Review: The Last Man on the Moon

Posted by , 2 June 2016

Stephen and I took ourselves off to see The Last Man on the Moon – both the film and the man.

Space travel is like polar exploration once was – a perilous journey into the unknown with no support available. There have been lots of documentaries and movies on the subject, but so many of them are purely about the journey to space and back, not what happens before and afterwards.

Steve has a deep interest in all things about space, so I thought the Last Man on the Moon show at the Canberra Theatre would be a good opportunity to see and hear from someone who really knows what space is like.

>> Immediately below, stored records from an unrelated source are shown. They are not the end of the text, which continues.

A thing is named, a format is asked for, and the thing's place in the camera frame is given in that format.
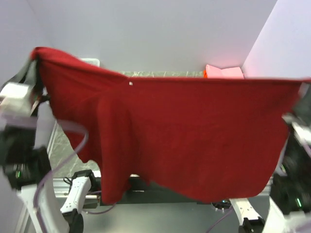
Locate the red t shirt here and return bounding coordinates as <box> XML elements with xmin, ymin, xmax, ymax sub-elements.
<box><xmin>31</xmin><ymin>47</ymin><xmax>302</xmax><ymax>204</ymax></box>

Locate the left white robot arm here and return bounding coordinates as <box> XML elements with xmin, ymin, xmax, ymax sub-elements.
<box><xmin>0</xmin><ymin>59</ymin><xmax>99</xmax><ymax>233</ymax></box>

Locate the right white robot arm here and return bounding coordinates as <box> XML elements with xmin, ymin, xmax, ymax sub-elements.
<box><xmin>230</xmin><ymin>83</ymin><xmax>311</xmax><ymax>233</ymax></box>

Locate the white plastic basket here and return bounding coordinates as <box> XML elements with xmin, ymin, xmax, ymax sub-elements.
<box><xmin>80</xmin><ymin>58</ymin><xmax>100</xmax><ymax>67</ymax></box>

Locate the pink folded t shirt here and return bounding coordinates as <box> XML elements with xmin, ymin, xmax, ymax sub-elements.
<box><xmin>205</xmin><ymin>65</ymin><xmax>244</xmax><ymax>79</ymax></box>

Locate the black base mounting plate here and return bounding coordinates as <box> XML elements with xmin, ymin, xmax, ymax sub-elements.
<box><xmin>112</xmin><ymin>176</ymin><xmax>203</xmax><ymax>204</ymax></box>

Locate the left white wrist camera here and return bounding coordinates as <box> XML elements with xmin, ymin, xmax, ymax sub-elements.
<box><xmin>0</xmin><ymin>82</ymin><xmax>34</xmax><ymax>117</ymax></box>

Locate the aluminium frame rail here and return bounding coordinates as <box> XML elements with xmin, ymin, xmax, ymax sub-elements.
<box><xmin>14</xmin><ymin>177</ymin><xmax>275</xmax><ymax>233</ymax></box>

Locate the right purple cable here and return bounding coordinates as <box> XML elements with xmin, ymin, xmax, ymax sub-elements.
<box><xmin>206</xmin><ymin>121</ymin><xmax>311</xmax><ymax>233</ymax></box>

The first half of the show was a screening of the film The Last Man on the Moon
. This is not your typical documentary about space travel. Instead, it shows how a young Gene Cernan went from growing up on his grandparents’ farm to Navy pilot and then astronaut, with three trips in to space under his belt before finally becoming ‘the last man on the moon’. It’s also about his relationships with his friends, his wives and daughter and the last impact of the experience. And it also gives him time to muse about what it means to be the last man to stand on the moon.

I enjoyed the film. It had a slow and gentle pace and didn’t feel the need to engender some sense of drama (for example, Cernan was involved in a helicopter crash that could have scuppered his chance of going to space, he originally was selected for a trip when his friends on the primary crew were killed in a fire, he had a perilous space walk). It also gave plenty of time to the personal dimension with his first wife talking about the impact of the space programme and his later fame on the family.

Cernan admits that he finds it hard to believe when looking up at the moon that he was actually there. Seeing him on stage, I felt the same – he came across as a down-to-earth sort of guy, with close friends he likes to hang out with and his fair share of mistakes which he freely admits to.

The second have of the show was a Q&A session hosted by Dr Lisa Harvey-Smith, CSIRO’s Project Scientist for the Australian Square Kilometre Array Pathfinder (ASKAP), where she asked him a range of questions; there was also an opportunity for audience members to ask questions. In the final part of the show, he was joined on stage by his friend who we had seen in the film.

The show was engrossing. Despite his age, Cernan has clear memories of his time in the space programme. The tendency in all documentaries on space travel is for the presenters to wax lyrical about the meaning of it all, about some deep philosophical impact of being on the moon or the grand science underpinning it all. The Last Man on the Moon was a more human story – Cernan doesn’t promote his achievements, allowing some of the negatives of his life to balance them and focussing more on the people around him that his own story.